| Work request |
Among the entries below, how many lines contain the string "clothes"? Only the number is wanted.

| Records to use |
········
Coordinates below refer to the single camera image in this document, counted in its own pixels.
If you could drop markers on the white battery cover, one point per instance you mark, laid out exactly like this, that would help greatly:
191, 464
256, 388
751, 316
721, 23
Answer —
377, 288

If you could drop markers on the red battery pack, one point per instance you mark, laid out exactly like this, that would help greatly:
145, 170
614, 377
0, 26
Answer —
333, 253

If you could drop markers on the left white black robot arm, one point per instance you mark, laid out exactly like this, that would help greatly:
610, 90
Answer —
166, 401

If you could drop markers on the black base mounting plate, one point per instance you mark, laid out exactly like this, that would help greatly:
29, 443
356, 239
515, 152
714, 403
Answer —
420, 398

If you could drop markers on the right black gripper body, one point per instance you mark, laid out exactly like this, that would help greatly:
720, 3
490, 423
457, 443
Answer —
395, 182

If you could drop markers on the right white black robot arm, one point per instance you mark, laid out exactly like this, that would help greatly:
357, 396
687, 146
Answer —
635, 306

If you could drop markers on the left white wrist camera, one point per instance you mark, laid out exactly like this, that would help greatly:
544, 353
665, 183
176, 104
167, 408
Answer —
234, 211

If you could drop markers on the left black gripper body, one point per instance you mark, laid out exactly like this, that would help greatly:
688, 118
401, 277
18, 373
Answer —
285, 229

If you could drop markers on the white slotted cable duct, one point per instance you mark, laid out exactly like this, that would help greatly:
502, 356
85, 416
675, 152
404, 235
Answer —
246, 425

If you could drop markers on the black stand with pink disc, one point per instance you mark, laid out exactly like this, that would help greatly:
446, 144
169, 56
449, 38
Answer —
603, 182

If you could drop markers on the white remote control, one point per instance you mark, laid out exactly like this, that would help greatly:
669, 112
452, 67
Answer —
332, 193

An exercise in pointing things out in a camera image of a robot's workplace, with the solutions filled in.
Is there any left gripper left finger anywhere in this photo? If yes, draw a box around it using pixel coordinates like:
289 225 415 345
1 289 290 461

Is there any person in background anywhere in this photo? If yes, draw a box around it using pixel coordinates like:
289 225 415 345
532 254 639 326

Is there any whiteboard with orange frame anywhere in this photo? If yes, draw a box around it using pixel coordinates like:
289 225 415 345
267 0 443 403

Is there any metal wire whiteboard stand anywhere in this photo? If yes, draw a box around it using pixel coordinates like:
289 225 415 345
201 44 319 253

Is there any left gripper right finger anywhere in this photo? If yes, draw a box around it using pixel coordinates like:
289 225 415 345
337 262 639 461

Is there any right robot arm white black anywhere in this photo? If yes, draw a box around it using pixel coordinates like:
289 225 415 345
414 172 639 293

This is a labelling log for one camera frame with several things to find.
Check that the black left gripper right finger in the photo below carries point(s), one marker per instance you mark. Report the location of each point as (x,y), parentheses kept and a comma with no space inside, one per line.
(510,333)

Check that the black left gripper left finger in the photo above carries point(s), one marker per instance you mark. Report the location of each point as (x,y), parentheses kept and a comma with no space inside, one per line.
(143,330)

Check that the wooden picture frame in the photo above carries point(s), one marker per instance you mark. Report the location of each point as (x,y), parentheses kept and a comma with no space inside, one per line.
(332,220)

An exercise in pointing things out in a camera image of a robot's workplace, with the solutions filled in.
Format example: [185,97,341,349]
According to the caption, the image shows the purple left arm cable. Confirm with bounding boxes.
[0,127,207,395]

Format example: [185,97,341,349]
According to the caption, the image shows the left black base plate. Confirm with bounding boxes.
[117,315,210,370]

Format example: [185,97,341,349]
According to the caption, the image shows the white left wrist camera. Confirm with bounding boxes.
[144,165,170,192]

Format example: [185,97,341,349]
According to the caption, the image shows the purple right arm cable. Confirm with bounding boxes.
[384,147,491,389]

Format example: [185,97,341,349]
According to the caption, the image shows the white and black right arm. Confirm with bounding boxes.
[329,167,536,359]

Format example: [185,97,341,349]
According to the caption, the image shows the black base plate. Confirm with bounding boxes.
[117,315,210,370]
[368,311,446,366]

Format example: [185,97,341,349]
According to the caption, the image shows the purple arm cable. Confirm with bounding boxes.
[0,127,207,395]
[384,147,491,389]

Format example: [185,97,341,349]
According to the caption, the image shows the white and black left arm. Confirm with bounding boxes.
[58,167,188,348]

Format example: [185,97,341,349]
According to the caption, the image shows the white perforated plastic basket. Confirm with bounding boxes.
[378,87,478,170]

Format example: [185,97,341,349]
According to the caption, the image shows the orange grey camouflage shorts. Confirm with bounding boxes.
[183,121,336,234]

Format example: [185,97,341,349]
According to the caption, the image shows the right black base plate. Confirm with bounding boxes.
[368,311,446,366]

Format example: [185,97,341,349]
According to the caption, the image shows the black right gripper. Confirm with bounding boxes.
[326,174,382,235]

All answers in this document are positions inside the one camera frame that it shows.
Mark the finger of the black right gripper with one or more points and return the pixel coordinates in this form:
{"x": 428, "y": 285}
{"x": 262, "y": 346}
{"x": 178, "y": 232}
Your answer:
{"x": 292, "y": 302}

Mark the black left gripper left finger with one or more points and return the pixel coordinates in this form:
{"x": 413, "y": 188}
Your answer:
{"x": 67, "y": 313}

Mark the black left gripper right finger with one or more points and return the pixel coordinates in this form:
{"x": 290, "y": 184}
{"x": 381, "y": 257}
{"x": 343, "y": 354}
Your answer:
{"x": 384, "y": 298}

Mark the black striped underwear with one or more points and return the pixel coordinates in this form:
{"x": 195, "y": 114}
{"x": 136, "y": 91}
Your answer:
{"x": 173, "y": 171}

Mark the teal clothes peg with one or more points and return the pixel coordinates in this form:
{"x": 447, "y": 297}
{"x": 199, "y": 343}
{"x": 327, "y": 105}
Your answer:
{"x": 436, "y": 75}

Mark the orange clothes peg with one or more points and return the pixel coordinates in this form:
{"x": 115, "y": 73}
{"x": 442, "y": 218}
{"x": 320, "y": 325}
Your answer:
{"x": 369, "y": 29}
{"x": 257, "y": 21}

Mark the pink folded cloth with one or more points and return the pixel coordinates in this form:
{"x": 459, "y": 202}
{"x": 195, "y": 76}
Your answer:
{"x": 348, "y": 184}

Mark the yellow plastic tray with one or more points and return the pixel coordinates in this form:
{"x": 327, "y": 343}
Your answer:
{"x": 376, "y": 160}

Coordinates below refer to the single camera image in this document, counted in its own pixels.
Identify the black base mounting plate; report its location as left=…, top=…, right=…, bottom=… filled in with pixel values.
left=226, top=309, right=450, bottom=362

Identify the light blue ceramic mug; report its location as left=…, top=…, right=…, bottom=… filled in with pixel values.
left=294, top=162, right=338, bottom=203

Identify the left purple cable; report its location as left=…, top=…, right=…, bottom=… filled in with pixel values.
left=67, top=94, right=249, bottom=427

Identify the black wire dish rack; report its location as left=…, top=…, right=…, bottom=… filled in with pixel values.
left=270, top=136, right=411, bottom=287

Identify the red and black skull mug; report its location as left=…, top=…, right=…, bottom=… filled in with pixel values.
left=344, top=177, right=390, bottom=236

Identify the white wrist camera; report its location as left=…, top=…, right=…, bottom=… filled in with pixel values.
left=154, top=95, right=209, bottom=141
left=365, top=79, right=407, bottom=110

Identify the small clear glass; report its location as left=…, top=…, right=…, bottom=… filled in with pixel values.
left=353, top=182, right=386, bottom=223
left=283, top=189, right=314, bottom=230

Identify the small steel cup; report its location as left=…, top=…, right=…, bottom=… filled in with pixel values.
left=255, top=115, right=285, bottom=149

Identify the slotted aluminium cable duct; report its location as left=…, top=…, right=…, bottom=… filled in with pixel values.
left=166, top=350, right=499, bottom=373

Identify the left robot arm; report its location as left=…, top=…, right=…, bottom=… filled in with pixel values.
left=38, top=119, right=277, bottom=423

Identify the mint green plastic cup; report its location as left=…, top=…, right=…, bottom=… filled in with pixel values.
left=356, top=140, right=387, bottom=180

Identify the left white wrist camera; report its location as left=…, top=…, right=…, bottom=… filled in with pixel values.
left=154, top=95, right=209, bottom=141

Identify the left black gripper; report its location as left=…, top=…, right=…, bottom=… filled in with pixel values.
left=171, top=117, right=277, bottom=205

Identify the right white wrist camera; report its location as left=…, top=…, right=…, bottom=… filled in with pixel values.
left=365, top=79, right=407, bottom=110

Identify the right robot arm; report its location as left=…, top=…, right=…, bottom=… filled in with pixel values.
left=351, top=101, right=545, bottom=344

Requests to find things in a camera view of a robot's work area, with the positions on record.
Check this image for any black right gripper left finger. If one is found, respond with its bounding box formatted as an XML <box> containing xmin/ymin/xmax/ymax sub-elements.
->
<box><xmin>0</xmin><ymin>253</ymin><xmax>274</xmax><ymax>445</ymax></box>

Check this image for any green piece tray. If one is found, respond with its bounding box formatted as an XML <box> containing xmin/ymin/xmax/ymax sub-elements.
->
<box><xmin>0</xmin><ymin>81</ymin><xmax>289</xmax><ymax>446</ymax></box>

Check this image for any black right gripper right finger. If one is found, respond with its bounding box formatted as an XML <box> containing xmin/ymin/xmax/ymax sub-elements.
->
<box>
········
| Task result |
2